» Try it
From the data below, copy each line that includes the word "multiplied".

Data extracts Block Start

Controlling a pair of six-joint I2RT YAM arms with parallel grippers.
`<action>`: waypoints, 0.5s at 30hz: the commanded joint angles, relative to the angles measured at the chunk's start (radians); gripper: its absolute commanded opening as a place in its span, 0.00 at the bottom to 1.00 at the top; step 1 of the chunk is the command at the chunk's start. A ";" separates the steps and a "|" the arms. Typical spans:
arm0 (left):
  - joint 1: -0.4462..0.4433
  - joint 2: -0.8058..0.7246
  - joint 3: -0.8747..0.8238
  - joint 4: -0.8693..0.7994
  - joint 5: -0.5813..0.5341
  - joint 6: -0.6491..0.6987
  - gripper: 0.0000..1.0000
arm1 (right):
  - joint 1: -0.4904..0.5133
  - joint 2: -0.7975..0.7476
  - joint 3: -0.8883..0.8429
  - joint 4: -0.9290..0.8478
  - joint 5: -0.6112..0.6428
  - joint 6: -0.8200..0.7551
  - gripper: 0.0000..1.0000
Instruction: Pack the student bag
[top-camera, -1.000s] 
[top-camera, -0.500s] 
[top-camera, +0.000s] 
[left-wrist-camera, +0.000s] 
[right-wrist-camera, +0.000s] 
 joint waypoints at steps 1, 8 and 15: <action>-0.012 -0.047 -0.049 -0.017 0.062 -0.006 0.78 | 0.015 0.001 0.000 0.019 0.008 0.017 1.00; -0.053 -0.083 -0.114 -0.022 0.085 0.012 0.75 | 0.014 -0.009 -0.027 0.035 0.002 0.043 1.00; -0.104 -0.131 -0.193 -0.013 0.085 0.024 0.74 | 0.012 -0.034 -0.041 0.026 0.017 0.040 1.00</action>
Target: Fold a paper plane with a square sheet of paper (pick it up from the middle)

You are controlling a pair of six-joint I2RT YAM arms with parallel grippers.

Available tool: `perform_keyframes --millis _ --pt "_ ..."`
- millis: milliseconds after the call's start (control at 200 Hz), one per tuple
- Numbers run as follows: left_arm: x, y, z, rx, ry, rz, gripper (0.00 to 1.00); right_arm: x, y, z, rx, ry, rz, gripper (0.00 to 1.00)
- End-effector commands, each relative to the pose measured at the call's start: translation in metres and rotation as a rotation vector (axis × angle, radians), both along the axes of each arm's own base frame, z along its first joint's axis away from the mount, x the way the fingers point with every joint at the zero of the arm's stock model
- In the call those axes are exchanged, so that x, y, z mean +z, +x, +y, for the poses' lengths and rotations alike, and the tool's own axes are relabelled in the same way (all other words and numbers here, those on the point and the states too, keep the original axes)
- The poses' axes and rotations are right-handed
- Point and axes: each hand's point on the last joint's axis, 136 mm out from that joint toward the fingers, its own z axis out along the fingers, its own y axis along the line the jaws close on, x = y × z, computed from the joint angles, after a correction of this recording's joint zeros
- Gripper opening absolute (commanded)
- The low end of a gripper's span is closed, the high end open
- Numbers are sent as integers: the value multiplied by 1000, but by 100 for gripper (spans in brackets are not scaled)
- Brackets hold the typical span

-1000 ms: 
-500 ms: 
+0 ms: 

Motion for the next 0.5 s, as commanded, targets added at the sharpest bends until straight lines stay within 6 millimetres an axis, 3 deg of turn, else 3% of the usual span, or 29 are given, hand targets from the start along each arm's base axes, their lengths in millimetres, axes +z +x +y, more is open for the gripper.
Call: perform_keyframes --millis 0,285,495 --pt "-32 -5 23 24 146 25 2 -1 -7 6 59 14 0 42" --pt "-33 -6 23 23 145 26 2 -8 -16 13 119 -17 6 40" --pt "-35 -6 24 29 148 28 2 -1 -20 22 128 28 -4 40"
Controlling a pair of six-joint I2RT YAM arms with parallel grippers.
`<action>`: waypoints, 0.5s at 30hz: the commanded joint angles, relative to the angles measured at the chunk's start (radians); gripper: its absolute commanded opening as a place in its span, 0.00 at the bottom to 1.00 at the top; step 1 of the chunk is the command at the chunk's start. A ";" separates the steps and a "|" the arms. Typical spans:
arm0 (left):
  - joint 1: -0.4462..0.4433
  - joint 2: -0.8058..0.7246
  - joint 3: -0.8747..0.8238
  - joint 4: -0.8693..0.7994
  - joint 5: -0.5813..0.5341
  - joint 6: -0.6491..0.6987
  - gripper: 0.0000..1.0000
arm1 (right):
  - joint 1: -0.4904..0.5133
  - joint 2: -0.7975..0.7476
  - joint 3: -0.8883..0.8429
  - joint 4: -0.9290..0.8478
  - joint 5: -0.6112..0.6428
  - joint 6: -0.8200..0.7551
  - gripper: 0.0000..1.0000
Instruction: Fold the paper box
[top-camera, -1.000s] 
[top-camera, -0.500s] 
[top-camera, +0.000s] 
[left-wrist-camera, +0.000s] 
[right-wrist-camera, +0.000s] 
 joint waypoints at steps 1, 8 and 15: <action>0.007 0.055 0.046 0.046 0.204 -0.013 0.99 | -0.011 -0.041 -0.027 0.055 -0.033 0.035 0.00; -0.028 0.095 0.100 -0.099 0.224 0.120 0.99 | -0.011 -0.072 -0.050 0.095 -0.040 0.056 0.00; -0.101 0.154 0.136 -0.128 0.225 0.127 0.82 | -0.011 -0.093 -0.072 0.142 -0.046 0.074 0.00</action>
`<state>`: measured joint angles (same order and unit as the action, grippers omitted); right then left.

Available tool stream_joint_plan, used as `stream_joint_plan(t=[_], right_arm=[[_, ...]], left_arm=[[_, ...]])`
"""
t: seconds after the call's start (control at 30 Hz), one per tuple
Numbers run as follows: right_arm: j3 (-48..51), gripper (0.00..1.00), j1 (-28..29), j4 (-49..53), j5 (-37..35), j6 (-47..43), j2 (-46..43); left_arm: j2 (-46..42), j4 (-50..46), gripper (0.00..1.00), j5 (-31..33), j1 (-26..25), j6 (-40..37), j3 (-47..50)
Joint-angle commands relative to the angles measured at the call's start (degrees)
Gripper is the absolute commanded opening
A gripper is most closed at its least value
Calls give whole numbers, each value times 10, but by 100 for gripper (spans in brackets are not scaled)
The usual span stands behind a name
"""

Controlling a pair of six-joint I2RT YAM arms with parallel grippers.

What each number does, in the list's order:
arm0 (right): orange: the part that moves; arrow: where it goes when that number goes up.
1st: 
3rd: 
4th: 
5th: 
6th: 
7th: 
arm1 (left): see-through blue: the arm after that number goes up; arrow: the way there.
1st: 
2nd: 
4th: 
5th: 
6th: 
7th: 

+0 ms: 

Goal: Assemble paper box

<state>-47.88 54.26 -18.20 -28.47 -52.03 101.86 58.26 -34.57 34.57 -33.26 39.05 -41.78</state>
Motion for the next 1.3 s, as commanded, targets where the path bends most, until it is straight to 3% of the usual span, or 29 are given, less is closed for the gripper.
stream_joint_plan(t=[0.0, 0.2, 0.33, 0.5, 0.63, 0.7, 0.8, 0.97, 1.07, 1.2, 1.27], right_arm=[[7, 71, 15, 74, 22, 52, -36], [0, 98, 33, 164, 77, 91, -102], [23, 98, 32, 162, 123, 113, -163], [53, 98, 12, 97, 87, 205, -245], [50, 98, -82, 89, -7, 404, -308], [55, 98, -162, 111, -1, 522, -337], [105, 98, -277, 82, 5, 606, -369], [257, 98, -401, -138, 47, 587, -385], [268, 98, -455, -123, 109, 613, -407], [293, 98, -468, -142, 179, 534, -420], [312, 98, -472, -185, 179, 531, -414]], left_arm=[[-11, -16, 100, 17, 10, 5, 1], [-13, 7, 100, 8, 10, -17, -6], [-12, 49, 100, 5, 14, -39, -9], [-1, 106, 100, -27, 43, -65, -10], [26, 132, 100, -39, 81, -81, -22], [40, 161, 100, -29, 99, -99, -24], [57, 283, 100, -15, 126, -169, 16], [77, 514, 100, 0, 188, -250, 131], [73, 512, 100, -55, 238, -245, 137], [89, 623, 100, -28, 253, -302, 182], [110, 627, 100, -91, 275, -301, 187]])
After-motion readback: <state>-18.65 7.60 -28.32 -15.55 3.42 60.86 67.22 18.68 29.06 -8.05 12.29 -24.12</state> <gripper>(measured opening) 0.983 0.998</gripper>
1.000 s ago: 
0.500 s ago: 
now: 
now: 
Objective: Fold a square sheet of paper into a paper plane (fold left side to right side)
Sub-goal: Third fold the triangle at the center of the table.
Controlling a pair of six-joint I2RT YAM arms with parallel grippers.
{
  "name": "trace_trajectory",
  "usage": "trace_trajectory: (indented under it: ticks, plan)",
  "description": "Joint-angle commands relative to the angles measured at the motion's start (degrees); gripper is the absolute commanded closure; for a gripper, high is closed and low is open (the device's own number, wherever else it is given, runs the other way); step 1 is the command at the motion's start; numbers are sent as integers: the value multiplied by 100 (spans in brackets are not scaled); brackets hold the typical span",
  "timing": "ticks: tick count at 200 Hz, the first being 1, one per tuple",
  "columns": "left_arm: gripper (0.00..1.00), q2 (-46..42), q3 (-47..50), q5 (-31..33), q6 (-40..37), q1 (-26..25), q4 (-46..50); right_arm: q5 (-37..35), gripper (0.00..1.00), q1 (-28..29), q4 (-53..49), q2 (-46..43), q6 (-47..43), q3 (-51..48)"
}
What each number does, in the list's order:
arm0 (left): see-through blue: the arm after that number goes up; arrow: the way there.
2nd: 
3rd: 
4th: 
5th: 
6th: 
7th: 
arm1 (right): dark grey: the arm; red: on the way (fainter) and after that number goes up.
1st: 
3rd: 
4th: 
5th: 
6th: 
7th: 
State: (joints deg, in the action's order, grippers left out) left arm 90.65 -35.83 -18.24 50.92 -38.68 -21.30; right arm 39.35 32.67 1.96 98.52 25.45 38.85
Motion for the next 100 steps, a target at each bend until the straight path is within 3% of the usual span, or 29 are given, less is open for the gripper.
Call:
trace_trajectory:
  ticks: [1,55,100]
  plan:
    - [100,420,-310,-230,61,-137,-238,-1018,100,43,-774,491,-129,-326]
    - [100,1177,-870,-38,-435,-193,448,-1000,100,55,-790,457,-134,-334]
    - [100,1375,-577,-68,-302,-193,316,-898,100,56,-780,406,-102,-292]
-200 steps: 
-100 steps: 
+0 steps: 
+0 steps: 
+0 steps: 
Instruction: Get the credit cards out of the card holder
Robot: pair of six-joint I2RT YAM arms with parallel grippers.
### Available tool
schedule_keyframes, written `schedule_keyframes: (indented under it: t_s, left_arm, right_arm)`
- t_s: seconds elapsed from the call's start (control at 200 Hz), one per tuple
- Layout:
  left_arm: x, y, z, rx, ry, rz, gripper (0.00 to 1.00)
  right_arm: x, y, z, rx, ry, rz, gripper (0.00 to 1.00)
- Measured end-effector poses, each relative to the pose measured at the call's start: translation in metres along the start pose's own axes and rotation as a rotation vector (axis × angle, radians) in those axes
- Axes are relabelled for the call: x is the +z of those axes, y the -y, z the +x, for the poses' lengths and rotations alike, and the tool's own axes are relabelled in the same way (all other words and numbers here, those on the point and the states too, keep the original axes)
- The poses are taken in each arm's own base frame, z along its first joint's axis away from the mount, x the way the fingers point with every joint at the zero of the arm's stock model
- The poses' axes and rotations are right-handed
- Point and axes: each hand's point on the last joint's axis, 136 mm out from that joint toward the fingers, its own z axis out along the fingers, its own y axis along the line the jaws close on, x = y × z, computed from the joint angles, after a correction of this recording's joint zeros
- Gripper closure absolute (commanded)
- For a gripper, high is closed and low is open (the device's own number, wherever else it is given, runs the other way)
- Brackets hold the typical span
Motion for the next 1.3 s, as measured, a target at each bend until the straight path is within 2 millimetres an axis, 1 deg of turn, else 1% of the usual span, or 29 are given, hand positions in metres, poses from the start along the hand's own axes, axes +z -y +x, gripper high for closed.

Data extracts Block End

» Final answer
- Numbers are sent as integers: the value multiplied by 1000, but by 100 for gripper (spans in brackets are not scaled)
  "description": "Joint-angle commands relative to the angles measured at the motion's start (degrees); gripper is the absolute commanded closure; for a gripper, high is closed and low is open (the device's own number, wherever else it is given, runs the other way); step 1 is the command at the motion's start; numbers are sent as integers: the value multiplied by 100 (spans in brackets are not scaled); brackets hold the typical span",

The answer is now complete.